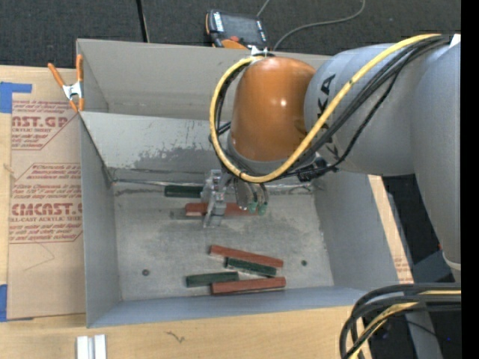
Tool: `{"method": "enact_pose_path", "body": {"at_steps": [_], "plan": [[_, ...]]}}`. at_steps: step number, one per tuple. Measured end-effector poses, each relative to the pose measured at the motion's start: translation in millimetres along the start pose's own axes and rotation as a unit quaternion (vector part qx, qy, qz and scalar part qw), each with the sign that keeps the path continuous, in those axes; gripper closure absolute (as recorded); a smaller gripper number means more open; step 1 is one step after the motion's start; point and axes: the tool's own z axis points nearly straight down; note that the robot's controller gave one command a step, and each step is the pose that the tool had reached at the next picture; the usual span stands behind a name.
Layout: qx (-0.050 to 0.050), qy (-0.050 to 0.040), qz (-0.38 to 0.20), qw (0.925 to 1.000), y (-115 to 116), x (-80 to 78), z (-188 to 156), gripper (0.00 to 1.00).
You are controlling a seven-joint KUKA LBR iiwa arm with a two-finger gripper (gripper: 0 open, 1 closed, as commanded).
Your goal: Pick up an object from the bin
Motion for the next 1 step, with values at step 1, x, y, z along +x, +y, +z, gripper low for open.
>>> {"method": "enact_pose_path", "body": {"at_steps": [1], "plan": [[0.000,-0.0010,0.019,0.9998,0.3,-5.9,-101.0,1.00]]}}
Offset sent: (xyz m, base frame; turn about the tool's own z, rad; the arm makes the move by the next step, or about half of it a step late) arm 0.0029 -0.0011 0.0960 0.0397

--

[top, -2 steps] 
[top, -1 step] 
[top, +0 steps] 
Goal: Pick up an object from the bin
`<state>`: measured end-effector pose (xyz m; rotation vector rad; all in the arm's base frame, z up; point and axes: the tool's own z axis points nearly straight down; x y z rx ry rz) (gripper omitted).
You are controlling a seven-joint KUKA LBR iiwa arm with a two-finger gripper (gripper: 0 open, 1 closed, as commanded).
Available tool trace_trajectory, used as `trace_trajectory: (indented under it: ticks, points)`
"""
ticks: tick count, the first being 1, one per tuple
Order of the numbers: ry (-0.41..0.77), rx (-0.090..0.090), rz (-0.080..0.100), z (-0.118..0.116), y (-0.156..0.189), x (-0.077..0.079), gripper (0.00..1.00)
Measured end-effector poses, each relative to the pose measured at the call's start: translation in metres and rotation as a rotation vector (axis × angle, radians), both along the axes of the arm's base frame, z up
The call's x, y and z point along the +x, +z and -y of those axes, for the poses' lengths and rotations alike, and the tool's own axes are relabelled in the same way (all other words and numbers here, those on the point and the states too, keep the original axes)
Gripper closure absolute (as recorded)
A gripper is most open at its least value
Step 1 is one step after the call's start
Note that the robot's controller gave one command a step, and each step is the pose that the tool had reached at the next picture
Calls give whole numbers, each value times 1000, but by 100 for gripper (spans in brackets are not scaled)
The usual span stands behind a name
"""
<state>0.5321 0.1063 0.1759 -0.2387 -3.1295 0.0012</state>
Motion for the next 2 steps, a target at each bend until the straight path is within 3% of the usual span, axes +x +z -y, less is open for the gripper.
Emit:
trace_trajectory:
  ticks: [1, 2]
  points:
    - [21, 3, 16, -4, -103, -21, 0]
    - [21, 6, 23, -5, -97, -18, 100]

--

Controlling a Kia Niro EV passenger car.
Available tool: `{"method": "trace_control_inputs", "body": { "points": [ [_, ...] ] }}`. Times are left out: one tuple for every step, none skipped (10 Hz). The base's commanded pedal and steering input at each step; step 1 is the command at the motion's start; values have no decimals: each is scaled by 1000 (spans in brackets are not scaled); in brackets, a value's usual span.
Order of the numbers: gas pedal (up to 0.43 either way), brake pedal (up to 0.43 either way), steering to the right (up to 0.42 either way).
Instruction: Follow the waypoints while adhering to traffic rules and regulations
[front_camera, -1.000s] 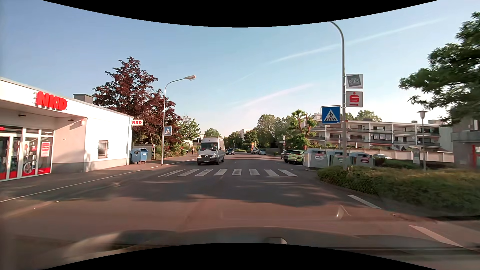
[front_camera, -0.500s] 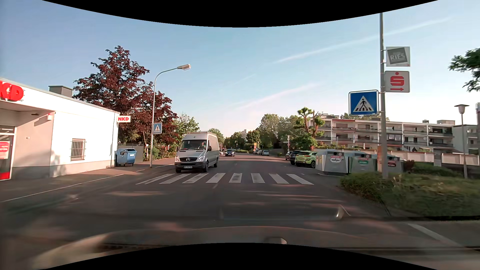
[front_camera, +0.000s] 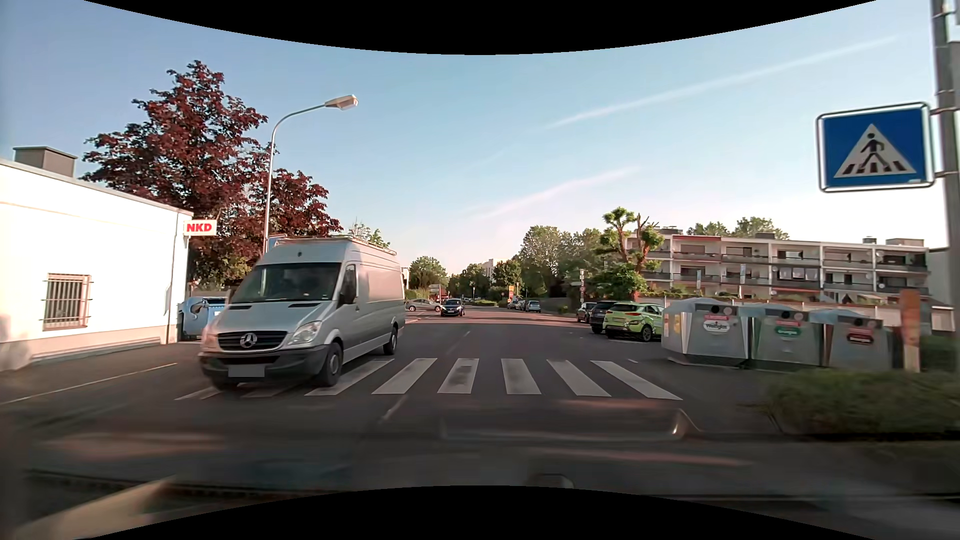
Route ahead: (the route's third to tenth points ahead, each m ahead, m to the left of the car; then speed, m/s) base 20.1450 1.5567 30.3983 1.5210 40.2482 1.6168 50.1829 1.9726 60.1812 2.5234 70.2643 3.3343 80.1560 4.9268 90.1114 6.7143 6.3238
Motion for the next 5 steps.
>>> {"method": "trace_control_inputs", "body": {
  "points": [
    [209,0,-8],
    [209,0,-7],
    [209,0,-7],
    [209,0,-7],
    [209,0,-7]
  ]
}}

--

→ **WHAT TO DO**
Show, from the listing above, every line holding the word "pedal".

→ **SOLUTION TO THE EXERCISE**
Available tool: `{"method": "trace_control_inputs", "body": { "points": [ [_, ...] ] }}`. Times are left out: one tuple for every step, none skipped (10 Hz). The base's commanded pedal and steering input at each step; step 1 is the command at the motion's start; values have no decimals: each is scaled by 1000 (spans in brackets are not scaled); in brackets, a value's usual span.
Order of the numbers: gas pedal (up to 0.43 either way), brake pedal (up to 0.43 either way), steering to the right (up to 0.42 either way).

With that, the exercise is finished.